* YOUR TASK: Pull every line with "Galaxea" from the material.

* RECORDS TO PROCESS:

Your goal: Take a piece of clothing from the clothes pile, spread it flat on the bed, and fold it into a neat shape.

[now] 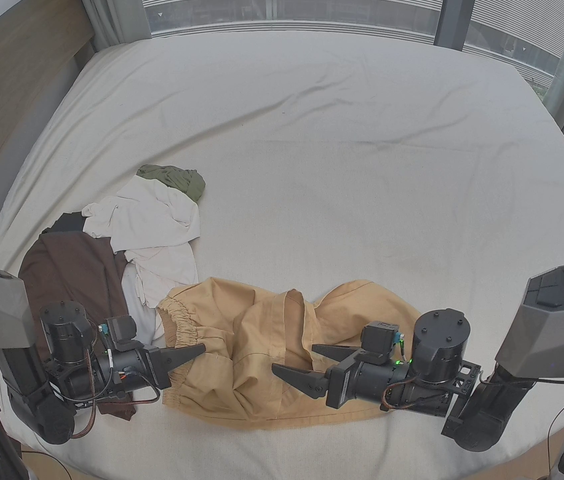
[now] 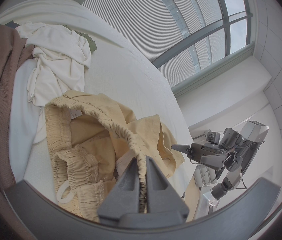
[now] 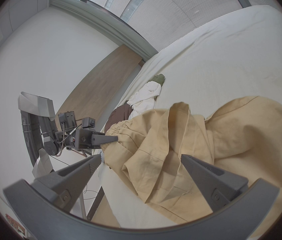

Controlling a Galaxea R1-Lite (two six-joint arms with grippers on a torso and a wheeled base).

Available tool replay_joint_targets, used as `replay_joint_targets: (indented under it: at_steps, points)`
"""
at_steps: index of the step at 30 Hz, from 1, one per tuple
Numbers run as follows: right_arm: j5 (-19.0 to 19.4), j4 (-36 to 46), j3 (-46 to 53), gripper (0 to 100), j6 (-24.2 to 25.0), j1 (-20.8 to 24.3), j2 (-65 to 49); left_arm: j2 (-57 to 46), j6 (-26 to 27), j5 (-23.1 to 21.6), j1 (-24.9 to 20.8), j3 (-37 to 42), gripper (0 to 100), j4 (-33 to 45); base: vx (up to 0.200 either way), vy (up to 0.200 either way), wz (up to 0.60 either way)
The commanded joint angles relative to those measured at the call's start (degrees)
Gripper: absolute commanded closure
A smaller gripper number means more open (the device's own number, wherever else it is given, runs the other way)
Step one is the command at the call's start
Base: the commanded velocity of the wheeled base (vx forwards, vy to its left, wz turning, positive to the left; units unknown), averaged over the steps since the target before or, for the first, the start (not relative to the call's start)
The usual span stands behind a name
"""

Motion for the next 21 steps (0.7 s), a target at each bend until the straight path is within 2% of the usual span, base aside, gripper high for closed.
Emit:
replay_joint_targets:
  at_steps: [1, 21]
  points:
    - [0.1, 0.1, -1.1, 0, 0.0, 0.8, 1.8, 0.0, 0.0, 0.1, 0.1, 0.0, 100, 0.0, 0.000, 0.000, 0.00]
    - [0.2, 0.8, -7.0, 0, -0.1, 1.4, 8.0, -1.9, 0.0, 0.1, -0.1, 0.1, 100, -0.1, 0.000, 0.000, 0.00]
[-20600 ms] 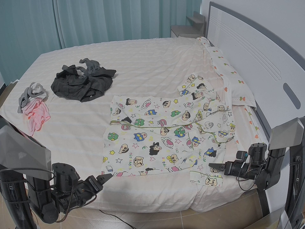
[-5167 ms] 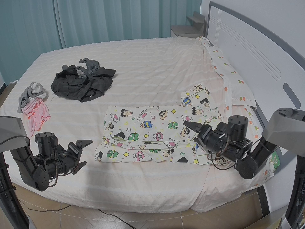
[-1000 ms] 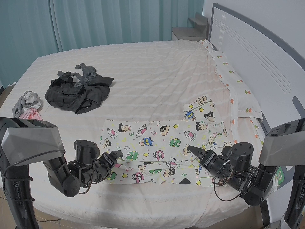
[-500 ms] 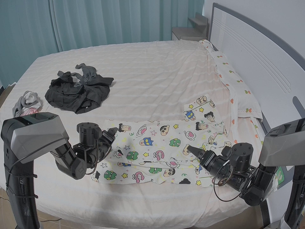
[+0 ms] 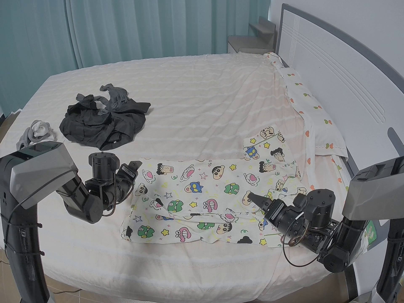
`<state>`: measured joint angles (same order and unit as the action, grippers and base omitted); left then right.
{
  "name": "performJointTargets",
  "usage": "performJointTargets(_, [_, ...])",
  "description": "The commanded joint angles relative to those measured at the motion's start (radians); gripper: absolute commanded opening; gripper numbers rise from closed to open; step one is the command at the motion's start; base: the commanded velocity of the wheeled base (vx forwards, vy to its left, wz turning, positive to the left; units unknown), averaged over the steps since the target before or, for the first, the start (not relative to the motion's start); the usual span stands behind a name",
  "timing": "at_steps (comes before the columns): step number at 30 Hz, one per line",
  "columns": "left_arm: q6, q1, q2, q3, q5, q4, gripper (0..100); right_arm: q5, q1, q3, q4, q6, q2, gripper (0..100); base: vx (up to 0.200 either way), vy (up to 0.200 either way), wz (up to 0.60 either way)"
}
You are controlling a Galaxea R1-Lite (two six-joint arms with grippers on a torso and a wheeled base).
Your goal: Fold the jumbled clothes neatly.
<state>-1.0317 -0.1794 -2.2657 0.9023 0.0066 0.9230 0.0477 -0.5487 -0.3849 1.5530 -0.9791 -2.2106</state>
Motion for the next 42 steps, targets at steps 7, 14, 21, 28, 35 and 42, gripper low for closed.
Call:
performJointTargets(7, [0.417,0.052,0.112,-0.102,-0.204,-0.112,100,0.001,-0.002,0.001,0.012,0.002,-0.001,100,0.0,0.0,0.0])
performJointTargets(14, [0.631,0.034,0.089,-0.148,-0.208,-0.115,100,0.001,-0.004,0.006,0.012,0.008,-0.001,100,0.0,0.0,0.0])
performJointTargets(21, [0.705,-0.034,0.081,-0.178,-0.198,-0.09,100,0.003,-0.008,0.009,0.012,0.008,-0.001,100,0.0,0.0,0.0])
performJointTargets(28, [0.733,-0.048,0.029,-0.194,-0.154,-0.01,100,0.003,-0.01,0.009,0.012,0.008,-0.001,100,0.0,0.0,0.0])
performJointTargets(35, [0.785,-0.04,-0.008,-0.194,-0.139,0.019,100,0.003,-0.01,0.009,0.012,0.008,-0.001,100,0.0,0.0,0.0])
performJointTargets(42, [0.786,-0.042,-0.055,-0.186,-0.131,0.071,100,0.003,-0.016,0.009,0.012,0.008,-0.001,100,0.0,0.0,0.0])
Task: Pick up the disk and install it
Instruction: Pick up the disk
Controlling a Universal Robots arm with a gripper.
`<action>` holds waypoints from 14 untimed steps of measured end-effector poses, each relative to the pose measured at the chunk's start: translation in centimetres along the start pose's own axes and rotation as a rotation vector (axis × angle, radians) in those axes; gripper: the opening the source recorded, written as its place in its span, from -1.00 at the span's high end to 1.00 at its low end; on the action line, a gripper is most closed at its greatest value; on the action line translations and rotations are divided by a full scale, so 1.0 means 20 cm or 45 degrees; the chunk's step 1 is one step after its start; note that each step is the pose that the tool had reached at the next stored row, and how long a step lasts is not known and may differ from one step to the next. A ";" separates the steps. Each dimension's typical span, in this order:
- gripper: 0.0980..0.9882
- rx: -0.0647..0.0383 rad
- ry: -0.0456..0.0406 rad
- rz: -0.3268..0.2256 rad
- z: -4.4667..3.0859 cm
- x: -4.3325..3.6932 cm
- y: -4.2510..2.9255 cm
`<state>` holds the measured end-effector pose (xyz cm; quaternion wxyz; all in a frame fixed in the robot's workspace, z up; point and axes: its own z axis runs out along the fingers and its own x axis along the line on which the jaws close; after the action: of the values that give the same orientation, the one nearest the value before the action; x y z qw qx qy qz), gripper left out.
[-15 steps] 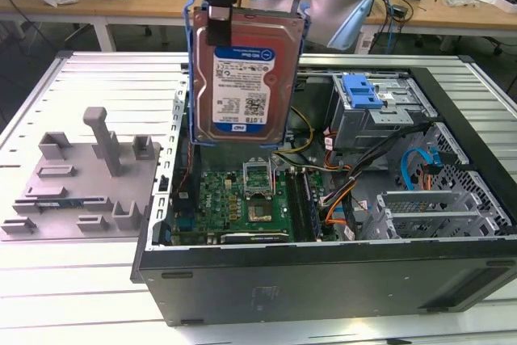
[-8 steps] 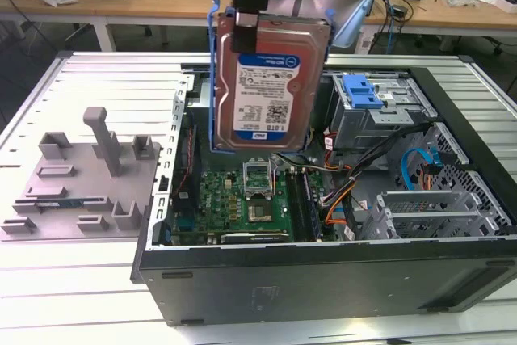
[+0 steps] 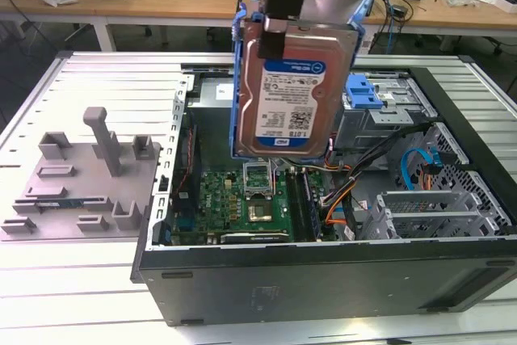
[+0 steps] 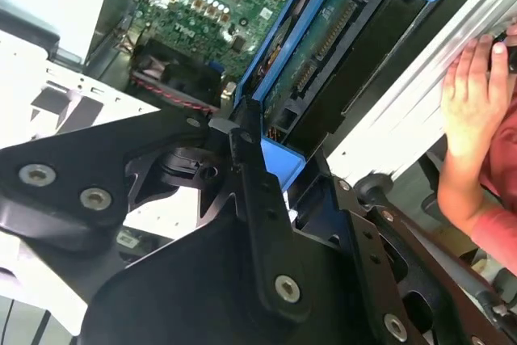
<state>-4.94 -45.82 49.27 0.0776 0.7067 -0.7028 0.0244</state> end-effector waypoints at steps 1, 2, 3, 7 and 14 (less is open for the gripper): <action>0.40 0.000 0.001 0.000 0.000 0.004 -0.012; 0.40 0.000 0.001 0.000 -0.001 0.010 -0.026; 0.40 0.000 0.002 0.000 -0.001 0.015 -0.038; 0.40 0.000 0.003 -0.002 -0.002 0.038 -0.102; 0.40 0.001 0.005 -0.005 -0.004 0.069 -0.193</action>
<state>-1.08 -47.18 49.26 0.0789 0.7081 -0.7012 0.0259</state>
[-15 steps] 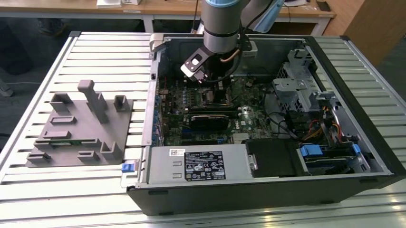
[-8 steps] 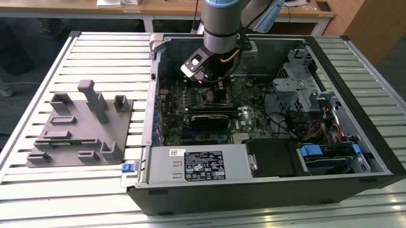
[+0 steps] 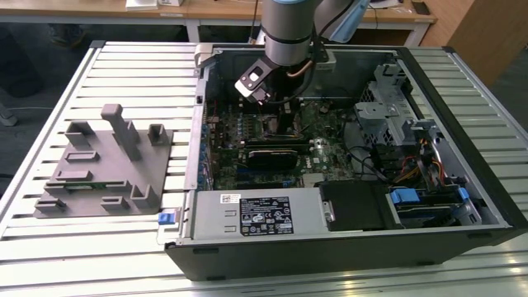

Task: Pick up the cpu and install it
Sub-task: 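Place the cpu into insertion slot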

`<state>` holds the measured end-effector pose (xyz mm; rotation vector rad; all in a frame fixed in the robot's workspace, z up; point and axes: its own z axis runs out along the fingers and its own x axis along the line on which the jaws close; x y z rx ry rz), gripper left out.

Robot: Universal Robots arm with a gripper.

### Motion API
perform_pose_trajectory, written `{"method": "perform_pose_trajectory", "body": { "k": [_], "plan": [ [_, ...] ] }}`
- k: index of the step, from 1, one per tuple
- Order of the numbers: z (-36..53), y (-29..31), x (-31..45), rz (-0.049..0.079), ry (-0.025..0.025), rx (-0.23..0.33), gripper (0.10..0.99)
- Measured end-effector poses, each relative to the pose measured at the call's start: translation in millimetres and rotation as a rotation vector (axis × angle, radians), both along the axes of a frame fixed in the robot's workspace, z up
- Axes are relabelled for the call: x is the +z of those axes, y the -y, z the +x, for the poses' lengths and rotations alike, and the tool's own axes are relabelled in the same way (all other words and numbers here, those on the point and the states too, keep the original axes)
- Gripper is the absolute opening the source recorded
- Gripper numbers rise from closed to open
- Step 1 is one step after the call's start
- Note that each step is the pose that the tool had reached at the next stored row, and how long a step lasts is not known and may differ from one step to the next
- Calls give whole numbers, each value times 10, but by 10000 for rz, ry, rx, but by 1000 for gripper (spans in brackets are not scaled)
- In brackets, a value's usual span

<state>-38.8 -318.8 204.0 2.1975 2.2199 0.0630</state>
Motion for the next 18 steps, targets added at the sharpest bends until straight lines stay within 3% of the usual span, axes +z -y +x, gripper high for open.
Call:
{"method": "perform_pose_trajectory", "body": {
  "k": [4,7,10,13,18],
  "plan": [
    [0,0,61,-1,-3,1,522],
    [0,0,96,-1,-7,0,345],
    [0,0,124,0,-9,0,286],
    [0,0,151,-1,-10,0,110],
    [0,0,187,-1,-9,0,106]
  ]
}}
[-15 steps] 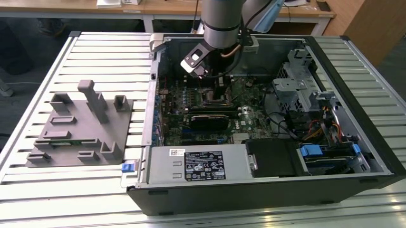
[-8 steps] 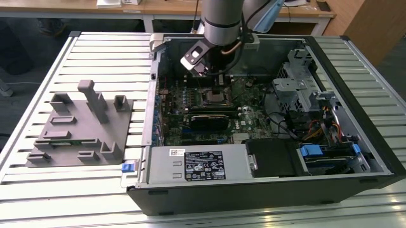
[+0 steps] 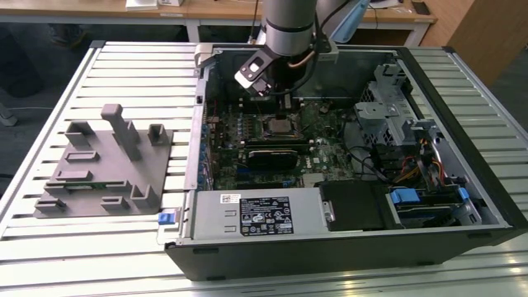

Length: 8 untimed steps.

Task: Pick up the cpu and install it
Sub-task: 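Place the cpu into insertion slot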

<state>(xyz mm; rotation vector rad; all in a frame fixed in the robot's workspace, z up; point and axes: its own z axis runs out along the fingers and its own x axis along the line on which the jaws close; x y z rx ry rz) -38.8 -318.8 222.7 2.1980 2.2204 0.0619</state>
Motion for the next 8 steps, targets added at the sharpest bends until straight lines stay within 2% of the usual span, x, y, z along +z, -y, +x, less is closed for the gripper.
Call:
{"method": "perform_pose_trajectory", "body": {
  "k": [8],
  "plan": [
    [0,0,65,0,0,0,106]
  ]
}}
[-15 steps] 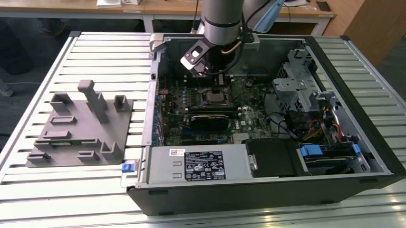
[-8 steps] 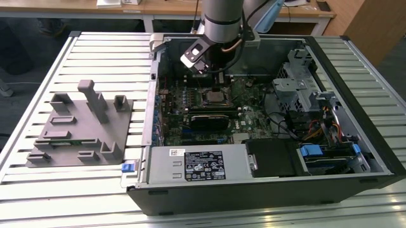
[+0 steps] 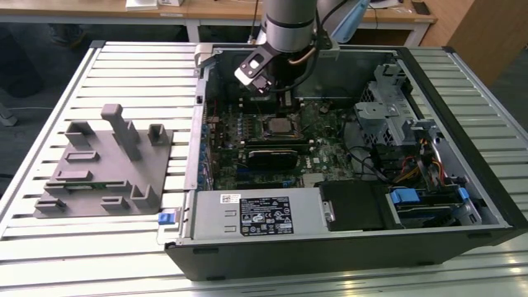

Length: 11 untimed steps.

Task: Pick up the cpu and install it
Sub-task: 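Close the cpu cover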

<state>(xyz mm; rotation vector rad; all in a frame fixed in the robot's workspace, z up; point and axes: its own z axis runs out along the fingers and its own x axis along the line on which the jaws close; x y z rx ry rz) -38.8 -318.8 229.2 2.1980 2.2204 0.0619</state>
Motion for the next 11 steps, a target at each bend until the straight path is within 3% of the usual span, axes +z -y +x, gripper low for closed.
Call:
{"method": "perform_pose_trajectory", "body": {
  "k": [11],
  "plan": [
    [0,0,153,0,0,0,106]
  ]
}}
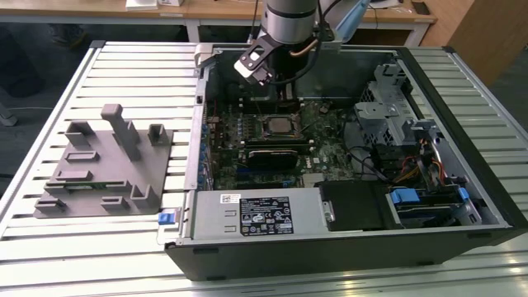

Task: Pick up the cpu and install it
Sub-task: 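Close the cpu cover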

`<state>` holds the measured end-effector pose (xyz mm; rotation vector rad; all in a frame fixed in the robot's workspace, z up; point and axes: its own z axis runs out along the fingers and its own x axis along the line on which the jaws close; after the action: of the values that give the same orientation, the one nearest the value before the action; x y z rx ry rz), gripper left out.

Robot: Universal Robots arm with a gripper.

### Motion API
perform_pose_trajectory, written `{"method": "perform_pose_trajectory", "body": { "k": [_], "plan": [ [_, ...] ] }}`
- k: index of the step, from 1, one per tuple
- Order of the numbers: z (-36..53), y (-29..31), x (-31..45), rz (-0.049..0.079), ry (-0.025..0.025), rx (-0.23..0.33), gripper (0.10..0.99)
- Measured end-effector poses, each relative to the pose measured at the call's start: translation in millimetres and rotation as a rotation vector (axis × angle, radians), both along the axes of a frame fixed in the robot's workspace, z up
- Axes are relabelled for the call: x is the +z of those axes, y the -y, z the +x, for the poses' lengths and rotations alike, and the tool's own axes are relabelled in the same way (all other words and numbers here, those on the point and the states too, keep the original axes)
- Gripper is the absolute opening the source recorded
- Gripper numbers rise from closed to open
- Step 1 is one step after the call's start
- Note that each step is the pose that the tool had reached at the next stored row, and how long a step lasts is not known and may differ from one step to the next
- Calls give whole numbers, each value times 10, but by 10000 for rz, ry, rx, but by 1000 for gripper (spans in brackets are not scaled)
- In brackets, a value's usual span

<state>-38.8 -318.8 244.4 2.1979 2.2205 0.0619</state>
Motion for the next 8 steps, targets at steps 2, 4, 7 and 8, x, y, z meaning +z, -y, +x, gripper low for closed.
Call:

* YOUR RESPONSE:
Controlling a Galaxea R1-Lite (two six-joint arms with grippers on a torso and a wheeled base).
You are controlling a Galaxea R1-Lite (two six-joint arms with grippers on a torso and a wheeled base).

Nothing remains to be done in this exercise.